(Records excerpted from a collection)

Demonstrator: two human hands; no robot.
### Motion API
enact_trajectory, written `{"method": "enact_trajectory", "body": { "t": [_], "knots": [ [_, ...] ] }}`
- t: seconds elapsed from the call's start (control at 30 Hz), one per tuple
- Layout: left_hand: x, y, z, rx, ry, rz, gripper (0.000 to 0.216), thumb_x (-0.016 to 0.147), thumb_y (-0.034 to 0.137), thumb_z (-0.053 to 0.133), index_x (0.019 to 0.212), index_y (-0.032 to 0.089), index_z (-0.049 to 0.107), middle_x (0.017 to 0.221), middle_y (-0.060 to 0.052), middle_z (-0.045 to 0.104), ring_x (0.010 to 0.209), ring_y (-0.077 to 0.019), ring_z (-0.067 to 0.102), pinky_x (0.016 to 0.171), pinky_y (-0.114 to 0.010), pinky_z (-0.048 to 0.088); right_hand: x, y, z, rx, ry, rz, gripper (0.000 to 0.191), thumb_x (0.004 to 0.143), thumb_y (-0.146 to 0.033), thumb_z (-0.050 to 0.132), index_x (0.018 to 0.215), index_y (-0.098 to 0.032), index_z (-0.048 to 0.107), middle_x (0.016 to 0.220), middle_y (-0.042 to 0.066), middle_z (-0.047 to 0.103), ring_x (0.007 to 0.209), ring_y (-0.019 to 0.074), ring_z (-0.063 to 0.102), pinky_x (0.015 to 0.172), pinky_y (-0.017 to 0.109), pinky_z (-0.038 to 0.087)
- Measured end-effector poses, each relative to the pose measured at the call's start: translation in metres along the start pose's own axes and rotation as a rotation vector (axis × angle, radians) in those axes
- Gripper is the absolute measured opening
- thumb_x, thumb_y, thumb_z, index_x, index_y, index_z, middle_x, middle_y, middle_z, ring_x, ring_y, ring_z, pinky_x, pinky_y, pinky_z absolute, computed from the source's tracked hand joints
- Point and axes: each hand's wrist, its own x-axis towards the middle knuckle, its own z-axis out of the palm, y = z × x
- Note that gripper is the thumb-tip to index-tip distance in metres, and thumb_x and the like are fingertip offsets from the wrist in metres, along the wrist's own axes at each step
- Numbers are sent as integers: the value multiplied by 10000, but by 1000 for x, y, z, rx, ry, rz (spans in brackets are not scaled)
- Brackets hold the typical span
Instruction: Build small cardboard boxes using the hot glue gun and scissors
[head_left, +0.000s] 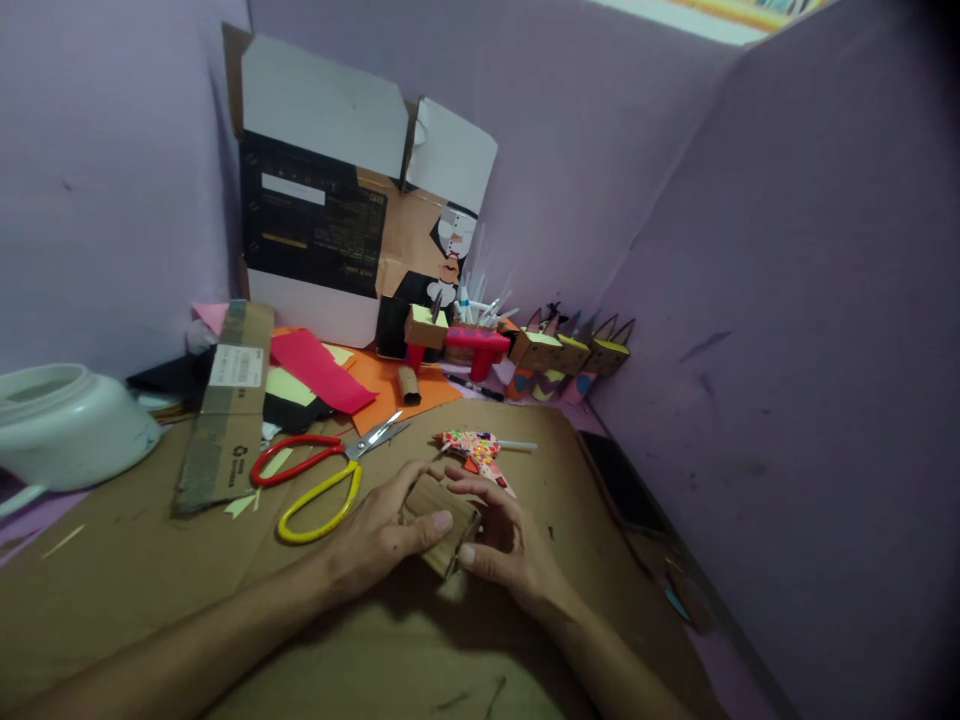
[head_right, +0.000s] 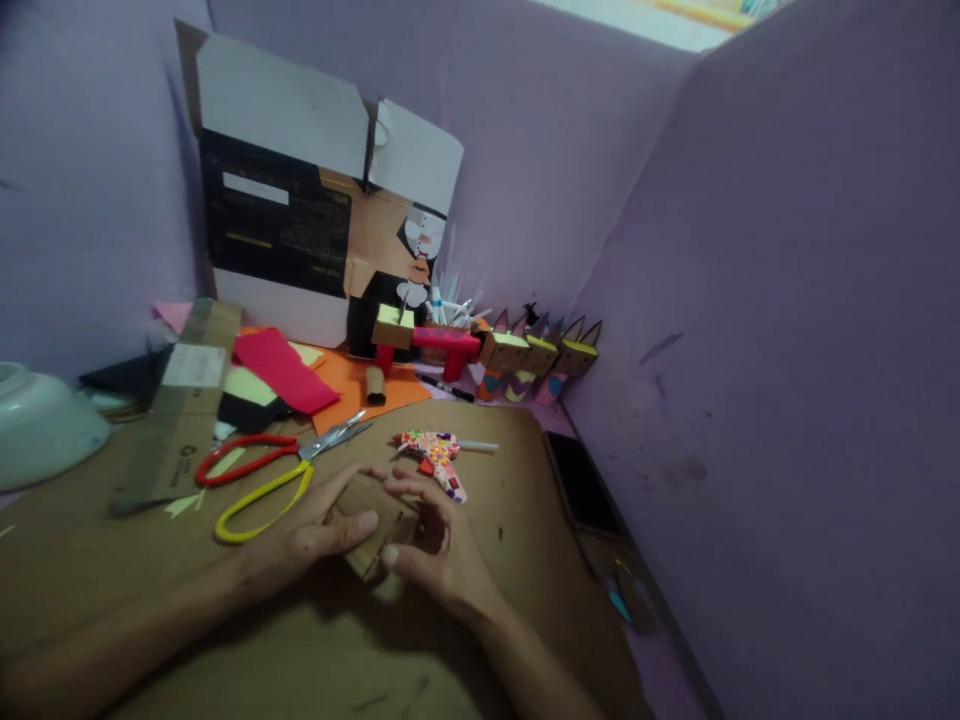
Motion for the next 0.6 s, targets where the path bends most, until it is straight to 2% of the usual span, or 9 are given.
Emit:
{"method": "enact_trajectory", "body": {
  "t": [0.1, 0.17, 0.27, 0.37, 0.6],
  "knots": [
    [0, 0, -1, -96, -44, -24, 495, 677, 463, 687, 1023, 197, 453, 985, -53, 658, 880, -246, 621, 729, -328, 464, -2, -1, 2, -2, -49, 3, 474, 622, -366, 797, 1062, -249, 664, 1343, 109, 525, 1244, 310, 475, 990, 454, 384],
    [-1, 1, 0, -124, -56, -56, 455, 691, 480, 676, 971, 196, 456, 971, -52, 652, 869, -238, 615, 718, -322, 450, -4, 0, 5, -16, -59, -1, 441, 645, -356, 783, 1059, -253, 669, 1329, 104, 543, 1242, 311, 480, 971, 455, 408],
    [-3, 3, 3, -86, -10, -108, 387, 766, 543, 579, 887, 187, 487, 925, -52, 647, 855, -230, 599, 715, -325, 433, -6, 1, 10, -69, -50, -18, 427, 663, -354, 769, 1067, -259, 667, 1308, 97, 571, 1237, 310, 489, 984, 468, 401],
    [-4, 4, 6, -52, 43, -100, 382, 802, 564, 512, 853, 185, 511, 933, -55, 647, 893, -237, 584, 739, -333, 423, -7, 2, 14, -99, -27, -42, 416, 651, -344, 775, 1043, -252, 674, 1275, 98, 601, 1219, 310, 509, 1014, 471, 372],
    [-5, 4, 9, 24, 91, -66, 368, 781, 555, 537, 830, 196, 475, 910, -29, 653, 836, -209, 562, 689, -307, 407, -9, 5, 15, -74, -22, -29, 380, 588, -267, 818, 939, -238, 675, 1207, 110, 630, 1186, 313, 536, 965, 432, 426]
  ]
}}
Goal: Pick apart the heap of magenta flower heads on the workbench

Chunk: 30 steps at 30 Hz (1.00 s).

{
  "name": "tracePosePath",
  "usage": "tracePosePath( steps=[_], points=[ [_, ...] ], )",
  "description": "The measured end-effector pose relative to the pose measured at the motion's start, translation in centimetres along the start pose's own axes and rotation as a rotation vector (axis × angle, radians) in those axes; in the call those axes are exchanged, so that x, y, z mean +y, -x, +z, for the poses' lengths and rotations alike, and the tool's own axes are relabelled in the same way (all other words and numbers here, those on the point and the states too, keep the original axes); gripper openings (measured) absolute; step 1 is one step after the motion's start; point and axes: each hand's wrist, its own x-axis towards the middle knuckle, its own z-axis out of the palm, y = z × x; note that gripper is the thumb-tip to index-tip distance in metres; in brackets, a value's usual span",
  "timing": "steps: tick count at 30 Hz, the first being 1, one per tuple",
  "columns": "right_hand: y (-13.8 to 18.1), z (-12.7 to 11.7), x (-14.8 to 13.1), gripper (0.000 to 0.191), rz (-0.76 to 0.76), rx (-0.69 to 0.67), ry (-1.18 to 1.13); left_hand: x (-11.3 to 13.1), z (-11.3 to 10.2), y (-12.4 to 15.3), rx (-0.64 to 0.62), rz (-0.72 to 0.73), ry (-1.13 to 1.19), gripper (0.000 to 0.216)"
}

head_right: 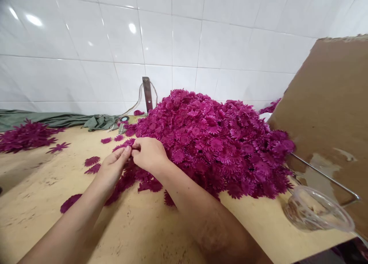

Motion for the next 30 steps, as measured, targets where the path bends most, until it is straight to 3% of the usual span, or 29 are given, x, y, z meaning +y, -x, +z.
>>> tracePosePath(
  steps=[5, 9, 13, 15, 19, 22, 25, 27, 30],
  points=[
    [-1.0, -0.5, 0.7, 0.020, 0.080, 0.155, -0.048, 0.2, 0.4, 0.1, 0.005, 0.073, -0.078, 0.036],
    [-1.9, -1.2, 1.6, 0.020, 0.116, 0.286, -0.083, 0.3, 1.1, 0.3, -0.008, 0.094, -0.077, 0.030],
    [-2.2, -3.7, 3.4, 0.020, 0.231, 0.519, -0.006, 0.5, 1.0, 0.4, 0.026, 0.123, -0.081, 0.031],
    [-2.0, -5.1, 4.0, 0.014, 0.257, 0.557, 0.017, 0.4, 0.8, 0.3, 0.041, 0.103, -0.071, 0.033],
    [-1.2, -5.1, 2.7, 0.033, 0.136, 0.384, 0.054, -0.3, 0.4, -0.1, 0.099, 0.028, -0.010, 0.040],
    [-0.5, -3.2, 0.6, 0.020, 0.002, 0.124, -0.043, -0.8, 0.1, -0.5, 0.153, -0.001, 0.088, 0.044],
    [-0.1, -1.3, -0.3, 0.017, -0.035, -0.170, -0.265, -1.0, -0.3, -0.8, 0.158, -0.044, 0.178, 0.046],
    [-0.1, -0.6, -0.2, 0.014, 0.002, -0.228, -0.389, -1.0, -0.6, -0.9, 0.108, -0.076, 0.203, 0.047],
    [-0.1, -0.2, -0.1, 0.008, 0.038, -0.171, -0.468, -0.7, -0.8, -0.8, 0.072, -0.042, 0.227, 0.049]
  ],
)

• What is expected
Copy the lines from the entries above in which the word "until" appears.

• Answer area
Motion for the next 0.6 s, targets where the path bends most, until it is straight to 2% of the usual span, or 9 are given.
Motion for the next 30 steps, as measured, targets where the path bends most, until it is straight to 3% of the usual span, or 29 are given, x, y, z meaning +y, -x, +z.

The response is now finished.